They were at the entrance door of the hotel, and stood on the steps before going in. The moonlight fell slantwise on Diana’s face and showed it wonderfully fair and calm, like that of a sculptured angel in some niche of a cathedral.
“Yes—perhaps it is odd,” he answered. “As I have already told you, I am not cognisant of the possible action of the commingled elements I have distilled,—I can only test them and watch their effect upon you, in order to gain the necessary knowledge. But that you have no ‘feeling’ seems to me an exaggerated statement,—for instance, you must have ‘felt’ a good deal of pleasure in your skating to-night?”
“Not the least in the world!” and the smile she gave him was as chill as a moonbeam on snow. “I skated on the ice with the same volition as a bubble floats along the air,—as unconscious as the bubble—and as indifferent! The bubble does not care when it breaks—nor do I! Good-night!”
She pushed open the swing door of the hotel and passed in.

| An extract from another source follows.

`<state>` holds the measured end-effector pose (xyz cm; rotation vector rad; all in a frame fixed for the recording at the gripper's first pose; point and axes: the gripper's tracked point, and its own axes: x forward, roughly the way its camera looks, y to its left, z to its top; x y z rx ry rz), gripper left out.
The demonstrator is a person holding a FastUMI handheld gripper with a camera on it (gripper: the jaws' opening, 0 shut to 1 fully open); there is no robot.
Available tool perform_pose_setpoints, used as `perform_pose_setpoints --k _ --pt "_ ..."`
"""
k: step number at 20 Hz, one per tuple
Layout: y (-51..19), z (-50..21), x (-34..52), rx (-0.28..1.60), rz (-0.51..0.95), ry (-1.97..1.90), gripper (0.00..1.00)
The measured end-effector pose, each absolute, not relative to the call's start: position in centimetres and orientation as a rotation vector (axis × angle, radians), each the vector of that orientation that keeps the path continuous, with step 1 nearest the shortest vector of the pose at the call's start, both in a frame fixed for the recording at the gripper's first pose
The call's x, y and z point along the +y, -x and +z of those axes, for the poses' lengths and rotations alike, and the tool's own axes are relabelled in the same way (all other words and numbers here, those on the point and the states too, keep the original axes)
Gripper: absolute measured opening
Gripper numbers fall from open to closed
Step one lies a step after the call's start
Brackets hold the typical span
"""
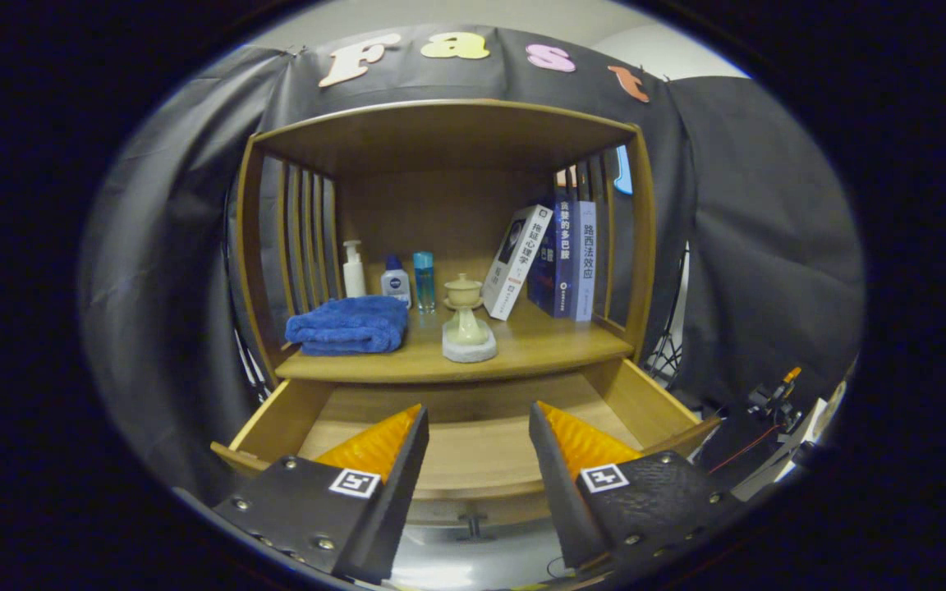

He remained outside in the moonlight, vexed with himself and her, though he could not have told why. He lit a cigar and strolled slowly backwards and forwards in the front of the hotel, trying to soothe his inward irritation by smoking, but the effect was rather futile.
“She is wonderfully pretty and attractive now,” he mused. “If all succeeds she will be beautiful. And what then? I wonder! With every process of age stopped and reversed, and with all the stimulating forces of creative regeneration working in every cell of her body it is impossible to tell how she may develop—and yet—her mentality may remain the same! This is easily accounted for, because all one’s experiences of life from childhood make permanent impressions on the brain and stay there. Like the negatives stored in a photographer’s dark room one cannot alter them. And the puzzle to me is, how will her mentality ‘carry’ with her new personality? Will she know how to hold the balance between them? I can see already that men are quite likely to lose their heads about her—but what does that matter! It is not the first time they have maddened themselves for women who are set beyond the pale of mere sex.”
He looked up at the still sky,—the frostily sparkling stars,—the snowy peaks of the mountains and the bright moon.
“Thank God I have never loved any woman save my mother!” he said. “For so I have been spared both idleness and worry! To lose one’s time and peace because a woman smiles or frowns is to prove one’s self a fool or a madman!”
And going into the hotel, he finished his cigar in the lounge where other men were smoking, all unaware that several of them detested the sight of his handsome face and figure for no other reason than that he seemed ostensibly to be the guardian, as his mother was the chaperon, of the prettiest “girl” of that season at Davos, Diana May, and therefore nothing was more likely than that she should fall in love with him and he with her. It is always in this sort of fashion that the goose-gabble of “society” arranges persons and events to its own satisfaction, never realising that being only geese they cannot see beyond the circle of their own restricted farmyard.